Given data:

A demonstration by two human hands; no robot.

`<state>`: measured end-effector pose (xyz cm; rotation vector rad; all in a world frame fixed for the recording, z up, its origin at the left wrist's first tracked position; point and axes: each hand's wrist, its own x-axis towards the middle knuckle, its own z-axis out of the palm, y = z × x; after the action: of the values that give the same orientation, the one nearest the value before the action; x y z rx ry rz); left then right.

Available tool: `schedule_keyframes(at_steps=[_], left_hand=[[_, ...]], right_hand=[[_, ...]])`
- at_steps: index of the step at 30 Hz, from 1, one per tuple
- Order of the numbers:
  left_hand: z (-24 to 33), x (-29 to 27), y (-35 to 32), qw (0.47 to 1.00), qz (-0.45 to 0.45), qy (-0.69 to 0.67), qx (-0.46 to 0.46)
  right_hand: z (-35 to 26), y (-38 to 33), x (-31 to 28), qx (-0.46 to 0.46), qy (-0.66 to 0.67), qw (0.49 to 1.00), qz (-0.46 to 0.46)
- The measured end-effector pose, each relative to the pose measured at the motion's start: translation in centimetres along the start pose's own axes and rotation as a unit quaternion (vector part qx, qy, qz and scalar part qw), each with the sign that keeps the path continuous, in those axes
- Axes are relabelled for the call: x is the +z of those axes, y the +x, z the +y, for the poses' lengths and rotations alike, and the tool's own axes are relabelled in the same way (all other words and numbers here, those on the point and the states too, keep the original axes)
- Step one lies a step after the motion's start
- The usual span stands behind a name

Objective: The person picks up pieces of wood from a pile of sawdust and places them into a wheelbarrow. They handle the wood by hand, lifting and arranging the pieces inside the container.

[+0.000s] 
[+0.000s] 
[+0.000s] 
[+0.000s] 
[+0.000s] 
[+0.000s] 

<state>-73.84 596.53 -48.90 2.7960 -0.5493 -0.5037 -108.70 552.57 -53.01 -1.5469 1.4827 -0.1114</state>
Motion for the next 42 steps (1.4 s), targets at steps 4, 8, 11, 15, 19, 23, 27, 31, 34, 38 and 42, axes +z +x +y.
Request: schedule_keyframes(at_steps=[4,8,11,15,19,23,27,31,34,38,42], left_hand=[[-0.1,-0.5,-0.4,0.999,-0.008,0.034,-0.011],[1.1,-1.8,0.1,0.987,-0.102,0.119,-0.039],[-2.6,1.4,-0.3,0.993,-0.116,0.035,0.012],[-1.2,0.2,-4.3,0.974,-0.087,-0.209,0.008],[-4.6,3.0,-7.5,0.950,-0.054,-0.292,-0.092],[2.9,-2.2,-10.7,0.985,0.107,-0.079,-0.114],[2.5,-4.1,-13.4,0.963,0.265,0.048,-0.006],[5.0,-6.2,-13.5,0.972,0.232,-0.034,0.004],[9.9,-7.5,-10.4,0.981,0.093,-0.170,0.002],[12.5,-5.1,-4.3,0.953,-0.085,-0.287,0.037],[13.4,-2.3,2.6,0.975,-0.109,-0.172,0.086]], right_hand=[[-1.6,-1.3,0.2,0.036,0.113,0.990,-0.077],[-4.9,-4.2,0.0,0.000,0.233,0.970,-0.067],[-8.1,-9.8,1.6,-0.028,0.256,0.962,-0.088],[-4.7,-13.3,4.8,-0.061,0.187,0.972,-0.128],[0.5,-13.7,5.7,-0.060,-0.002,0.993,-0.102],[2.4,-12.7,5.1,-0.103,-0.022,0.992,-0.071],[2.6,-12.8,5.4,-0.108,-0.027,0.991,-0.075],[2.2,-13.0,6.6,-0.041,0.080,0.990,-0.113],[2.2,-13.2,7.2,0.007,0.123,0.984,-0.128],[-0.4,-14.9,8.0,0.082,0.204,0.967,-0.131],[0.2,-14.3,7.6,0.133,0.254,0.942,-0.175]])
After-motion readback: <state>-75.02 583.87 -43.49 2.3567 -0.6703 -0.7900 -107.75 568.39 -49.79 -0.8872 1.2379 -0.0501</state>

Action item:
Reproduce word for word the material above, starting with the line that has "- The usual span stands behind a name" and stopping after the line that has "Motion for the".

Your response:
- The usual span stands behind a name

Objective: The person picks up pieces of wood from a pile of sawdust and places them into a wheelbarrow. They handle the wood by hand, lifting and arranging the pieces inside the container.

[+0.000s] 
[+0.000s] 
[+0.000s] 
[+0.000s] 
[+0.000s] 
[+0.000s] 

<state>-73.84 596.53 -48.90 2.7960 -0.5493 -0.5037 -108.70 552.57 -53.01 -1.5469 1.4827 -0.1114</state>
Motion for the next 42 steps (1.4 s), targets at steps 4, 8, 11, 15, 19, 23, 27, 31, 34, 38 and 42, axes +z +x +y.

The output above is complete as it stands.